Sébastian Seibt claims Tolkien's works ‘have often been associated – more or less wrongly – with an ideology close to the extreme right’. He suggests the battles of elves and men against the orcs parallel the struggle against foreign invaders. The simplicity of life in the Shire, according to Seibt, reflects ‘a conservative belief in the author that the world must be preserved against decadent modernity’.
Thoughtful reading of Tolkien’s novels in fact affirm liberal, communitarian and multicultural values much more than those associated with fascism.
Xenophobia versus inclusion
Tolkien avoided the racism and colour prejudice evident in other contemporary fantasy literature. The Calormene villains in CS Lewis’s works were swarthy, bearded men ‘with long, dirty robes and wooden shoes turned up at the toe, and turbans on their heads’. Their city smelt of ‘unwashed people, unwashed dogs, scent, garlic, onions...’
Lewis’s Narnians, in contrast, were ‘fair and White’ and walked ‘with a swing and let their arms and shoulders go free, and chatted and laughed’.
Some of Tolkien’s heroes were White. But so were several villains, notably Saruman the White. (Thorin’s nemesis Azog is White in Peter Jackson’s movies, but not profiled in the original novel.)
Racism certainly existed in Middle-earth:
‘Mr Butterbur shook his head. “If there’s a few decent respectable folk on the roads, that won’t do no harm,” he said. “But we don’t want no more rabble and ruffians. And we don’t want no outsiders at Bree, nor near Bree at all. We want to be let alone.”’
That, of course, is not Tolkien’s view. It is the opinion of Barliman Butterbur, described by Strider as ‘a fat innkeeper who only remembers his own name because people shout it at him all day’.
Tolkien’s ideal community is in fact diverse and multicultural:
‘The Big Folk and Little Folk (as they called one another) were on friendly terms, minding their own affairs in their own ways, but both rightly regarding themselves as necessary parts of the Bree-folk. Nowhere else in the world was this peculiar (but excellent) arrangement to be found.’
The multicultural mission
The central decision in Lord of the Rings embraces diversity comprehensively. The council of Elrond at Rivendell was charged with taking the ring of power back to the Mountain of Fire, where it had been forged by arch-villain Sauron, in order to destroy it. The council chose a Fellowship of two men, four hobbits, one dwarf, one elf and one wizard. Okay, a bit lacking in gender inclusivity, but certainly multi-ethnic. The unfolding story revealed the value each contributed to the quest.
Capitalism is the curse
If Tolkien has any message relevant to contemporary economics, it favours social democracy over individualist capitalism:
‘“It all began with Pimple, as we call him,” said Farmer Cotton... “He’d funny ideas, had Pimple. Seems he wanted to own everything himself, and then order other folks about. It soon came out that he already did own a sight more than was good for him; and he was always grabbing more, though where he got the money was a mystery.”’
The purpose of life
The OECD’s Better Life Index has a category titled ‘Work-life balance’ with the sub-category ‘Time devoted to leisure and personal care’.

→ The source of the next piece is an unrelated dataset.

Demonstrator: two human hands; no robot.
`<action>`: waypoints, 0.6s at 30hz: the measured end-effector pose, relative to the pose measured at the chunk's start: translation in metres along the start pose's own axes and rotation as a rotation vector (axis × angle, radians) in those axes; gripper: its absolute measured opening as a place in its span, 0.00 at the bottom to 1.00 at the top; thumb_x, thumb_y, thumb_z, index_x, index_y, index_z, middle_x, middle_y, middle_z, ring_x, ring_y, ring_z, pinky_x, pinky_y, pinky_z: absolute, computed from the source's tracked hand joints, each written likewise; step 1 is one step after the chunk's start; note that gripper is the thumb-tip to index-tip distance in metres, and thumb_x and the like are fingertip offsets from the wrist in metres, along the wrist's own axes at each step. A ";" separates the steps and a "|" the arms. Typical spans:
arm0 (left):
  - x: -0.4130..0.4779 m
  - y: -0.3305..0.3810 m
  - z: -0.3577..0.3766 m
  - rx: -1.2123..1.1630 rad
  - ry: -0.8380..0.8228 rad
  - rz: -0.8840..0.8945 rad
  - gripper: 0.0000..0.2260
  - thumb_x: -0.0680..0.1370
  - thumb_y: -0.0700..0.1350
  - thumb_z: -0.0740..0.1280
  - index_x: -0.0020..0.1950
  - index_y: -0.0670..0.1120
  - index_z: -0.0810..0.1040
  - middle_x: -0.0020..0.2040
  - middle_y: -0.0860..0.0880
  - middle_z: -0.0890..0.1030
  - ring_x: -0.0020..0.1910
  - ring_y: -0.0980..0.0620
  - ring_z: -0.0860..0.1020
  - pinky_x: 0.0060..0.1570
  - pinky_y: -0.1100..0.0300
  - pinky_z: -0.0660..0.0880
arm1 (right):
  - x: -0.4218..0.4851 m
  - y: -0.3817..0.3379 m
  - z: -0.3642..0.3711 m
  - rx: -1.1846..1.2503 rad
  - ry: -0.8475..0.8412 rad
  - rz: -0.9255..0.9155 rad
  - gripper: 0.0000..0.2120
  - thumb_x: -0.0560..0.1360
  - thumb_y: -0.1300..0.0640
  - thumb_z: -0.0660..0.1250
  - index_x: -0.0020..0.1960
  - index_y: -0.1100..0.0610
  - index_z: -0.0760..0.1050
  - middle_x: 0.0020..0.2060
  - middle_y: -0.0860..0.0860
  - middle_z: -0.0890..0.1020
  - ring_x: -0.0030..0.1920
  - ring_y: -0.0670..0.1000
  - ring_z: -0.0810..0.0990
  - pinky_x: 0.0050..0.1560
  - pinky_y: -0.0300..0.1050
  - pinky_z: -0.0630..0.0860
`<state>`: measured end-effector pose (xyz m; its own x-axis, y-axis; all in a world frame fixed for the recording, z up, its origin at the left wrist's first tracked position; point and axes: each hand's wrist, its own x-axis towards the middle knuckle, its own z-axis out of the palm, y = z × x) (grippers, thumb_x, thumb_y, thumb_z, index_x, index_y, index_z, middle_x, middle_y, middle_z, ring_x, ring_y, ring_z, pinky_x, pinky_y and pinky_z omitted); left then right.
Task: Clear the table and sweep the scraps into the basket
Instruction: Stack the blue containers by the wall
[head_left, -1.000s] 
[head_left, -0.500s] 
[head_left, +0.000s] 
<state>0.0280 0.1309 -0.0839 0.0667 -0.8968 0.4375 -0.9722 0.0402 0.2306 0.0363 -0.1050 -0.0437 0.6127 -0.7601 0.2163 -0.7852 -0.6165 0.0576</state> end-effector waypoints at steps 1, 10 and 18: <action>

Italy ranks first among the OECD members on this measure by a fair margin, with France and Spain coming next.
This could be enhanced further if Italians henceforward are inspired by the dying words of Thorin Oakenshield, spoken to the hobbit Bilbo Baggins:
‘There is more in you of good than you know, child of the kindly West. Some courage and some wisdom, blended in measure. If more of us valued food and cheer and song above hoarded gold, it would be a merrier world. But sad or merry, I must leave it now. Farewell!’
Ms Meloni’s contributions will be revealed in due course. Her identification with hobbits may just be an image-softening facade, as some have claimed. Her divided nation will benefit greatly if she follows the precepts of Thorin rather than Mussolini.